→ **DATA EXTRACT**
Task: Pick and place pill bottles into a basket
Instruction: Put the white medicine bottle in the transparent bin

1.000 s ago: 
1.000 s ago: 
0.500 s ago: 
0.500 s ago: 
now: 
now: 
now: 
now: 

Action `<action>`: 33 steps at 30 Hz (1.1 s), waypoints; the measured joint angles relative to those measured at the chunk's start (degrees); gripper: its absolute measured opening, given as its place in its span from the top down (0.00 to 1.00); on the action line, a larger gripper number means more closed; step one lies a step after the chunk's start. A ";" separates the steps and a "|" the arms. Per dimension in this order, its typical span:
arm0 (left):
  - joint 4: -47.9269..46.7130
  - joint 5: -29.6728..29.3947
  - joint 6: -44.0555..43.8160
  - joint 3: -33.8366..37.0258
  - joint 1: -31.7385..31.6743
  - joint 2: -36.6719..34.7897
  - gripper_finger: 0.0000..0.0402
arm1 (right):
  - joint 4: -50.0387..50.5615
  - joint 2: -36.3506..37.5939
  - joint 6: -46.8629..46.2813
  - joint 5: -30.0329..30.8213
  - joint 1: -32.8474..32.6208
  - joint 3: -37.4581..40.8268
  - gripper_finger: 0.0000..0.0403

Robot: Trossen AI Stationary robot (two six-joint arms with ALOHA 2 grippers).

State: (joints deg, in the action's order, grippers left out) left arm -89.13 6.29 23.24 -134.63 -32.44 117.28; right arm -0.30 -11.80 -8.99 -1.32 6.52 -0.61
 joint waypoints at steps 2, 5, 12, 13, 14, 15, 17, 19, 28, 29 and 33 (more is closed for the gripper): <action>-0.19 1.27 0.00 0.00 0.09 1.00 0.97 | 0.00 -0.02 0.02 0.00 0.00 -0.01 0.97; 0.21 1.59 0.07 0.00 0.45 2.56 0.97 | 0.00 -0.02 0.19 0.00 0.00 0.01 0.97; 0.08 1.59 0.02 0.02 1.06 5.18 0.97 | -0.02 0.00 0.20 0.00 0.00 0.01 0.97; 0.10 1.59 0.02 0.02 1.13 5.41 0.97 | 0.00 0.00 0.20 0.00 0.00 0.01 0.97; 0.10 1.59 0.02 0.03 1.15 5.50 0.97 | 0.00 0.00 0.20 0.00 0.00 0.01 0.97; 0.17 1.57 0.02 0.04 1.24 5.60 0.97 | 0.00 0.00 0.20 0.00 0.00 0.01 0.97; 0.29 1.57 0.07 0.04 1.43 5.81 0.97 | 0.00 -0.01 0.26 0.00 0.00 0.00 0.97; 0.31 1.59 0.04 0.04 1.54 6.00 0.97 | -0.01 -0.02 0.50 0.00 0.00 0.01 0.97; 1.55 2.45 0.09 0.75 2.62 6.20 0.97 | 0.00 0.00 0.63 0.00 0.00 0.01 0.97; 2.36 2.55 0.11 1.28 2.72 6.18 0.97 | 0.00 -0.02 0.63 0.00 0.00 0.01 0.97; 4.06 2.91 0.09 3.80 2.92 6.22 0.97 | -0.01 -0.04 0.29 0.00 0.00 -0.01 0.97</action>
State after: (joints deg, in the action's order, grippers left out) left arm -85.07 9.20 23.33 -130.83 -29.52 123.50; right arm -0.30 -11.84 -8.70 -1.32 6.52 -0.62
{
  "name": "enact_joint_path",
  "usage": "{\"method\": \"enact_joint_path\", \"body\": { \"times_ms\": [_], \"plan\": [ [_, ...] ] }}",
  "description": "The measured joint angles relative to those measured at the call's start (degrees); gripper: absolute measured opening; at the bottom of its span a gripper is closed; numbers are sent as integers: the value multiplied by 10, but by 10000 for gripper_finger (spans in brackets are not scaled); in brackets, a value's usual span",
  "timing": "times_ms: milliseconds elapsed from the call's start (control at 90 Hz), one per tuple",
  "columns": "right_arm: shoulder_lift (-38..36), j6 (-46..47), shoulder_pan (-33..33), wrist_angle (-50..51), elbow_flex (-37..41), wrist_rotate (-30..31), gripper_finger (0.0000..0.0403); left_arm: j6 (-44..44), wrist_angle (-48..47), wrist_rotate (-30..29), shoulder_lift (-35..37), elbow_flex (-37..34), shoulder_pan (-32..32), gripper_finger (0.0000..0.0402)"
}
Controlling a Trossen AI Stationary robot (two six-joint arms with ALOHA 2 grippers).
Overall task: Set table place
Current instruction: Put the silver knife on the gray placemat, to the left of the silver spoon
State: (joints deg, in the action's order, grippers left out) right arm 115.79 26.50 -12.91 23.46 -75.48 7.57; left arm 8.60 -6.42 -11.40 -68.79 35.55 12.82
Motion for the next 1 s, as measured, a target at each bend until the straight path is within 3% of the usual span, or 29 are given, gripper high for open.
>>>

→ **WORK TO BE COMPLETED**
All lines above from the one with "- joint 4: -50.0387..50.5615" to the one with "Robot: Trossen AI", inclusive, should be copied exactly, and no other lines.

→ **RESULT OF THE TASK**
  - joint 4: -50.0387..50.5615
  - joint 2: -36.3506..37.5939
  - joint 6: -46.8629..46.2813
  - joint 5: -30.0329..30.8213
  - joint 1: -32.8474..32.6208
  - joint 3: -37.4581..40.8268
  - gripper_finger: 0.0000..0.0403

Robot: Trossen AI Stationary robot (two six-joint arms with ALOHA 2 grippers).

No additional output is needed.